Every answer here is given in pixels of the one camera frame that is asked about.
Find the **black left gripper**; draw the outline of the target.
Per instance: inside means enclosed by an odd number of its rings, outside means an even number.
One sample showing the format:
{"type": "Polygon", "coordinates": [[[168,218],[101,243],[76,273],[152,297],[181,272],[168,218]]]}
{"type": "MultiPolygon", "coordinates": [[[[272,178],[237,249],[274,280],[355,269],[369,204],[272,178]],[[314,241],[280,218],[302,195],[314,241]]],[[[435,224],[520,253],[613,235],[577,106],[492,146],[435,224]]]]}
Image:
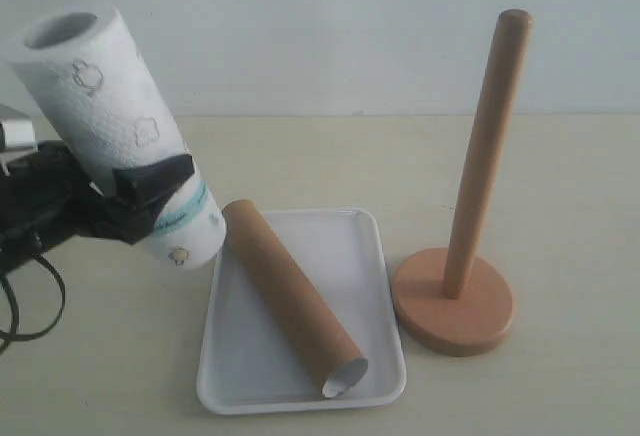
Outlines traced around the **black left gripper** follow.
{"type": "Polygon", "coordinates": [[[114,169],[115,194],[98,195],[69,148],[41,142],[1,177],[1,270],[11,272],[67,240],[89,237],[134,245],[195,174],[186,153],[147,166],[114,169]]]}

*EXERCISE AIM*. The pictures stay out of the copy. Set down the entries above precisely.

*SOLUTION*.
Every answer here is given in pixels of the one camera frame that is asked about.
Find the **black left gripper**; draw the outline of the target.
Per instance: inside means enclosed by an odd number of its rings, outside means an even number.
One sample showing the format:
{"type": "Polygon", "coordinates": [[[168,218],[101,243],[76,273],[152,297],[181,272],[168,218]]]}
{"type": "MultiPolygon", "coordinates": [[[[272,178],[237,249],[274,280],[355,269],[369,204],[272,178]],[[314,241],[280,218],[302,195],[314,241]]],[[[435,224],[520,253],[613,235],[577,106],[492,146],[435,224]]]]}
Image:
Outlines traced around the **black left gripper** follow.
{"type": "Polygon", "coordinates": [[[114,169],[115,194],[98,195],[69,148],[41,142],[1,177],[1,270],[11,272],[67,240],[89,237],[134,245],[195,174],[186,153],[147,166],[114,169]]]}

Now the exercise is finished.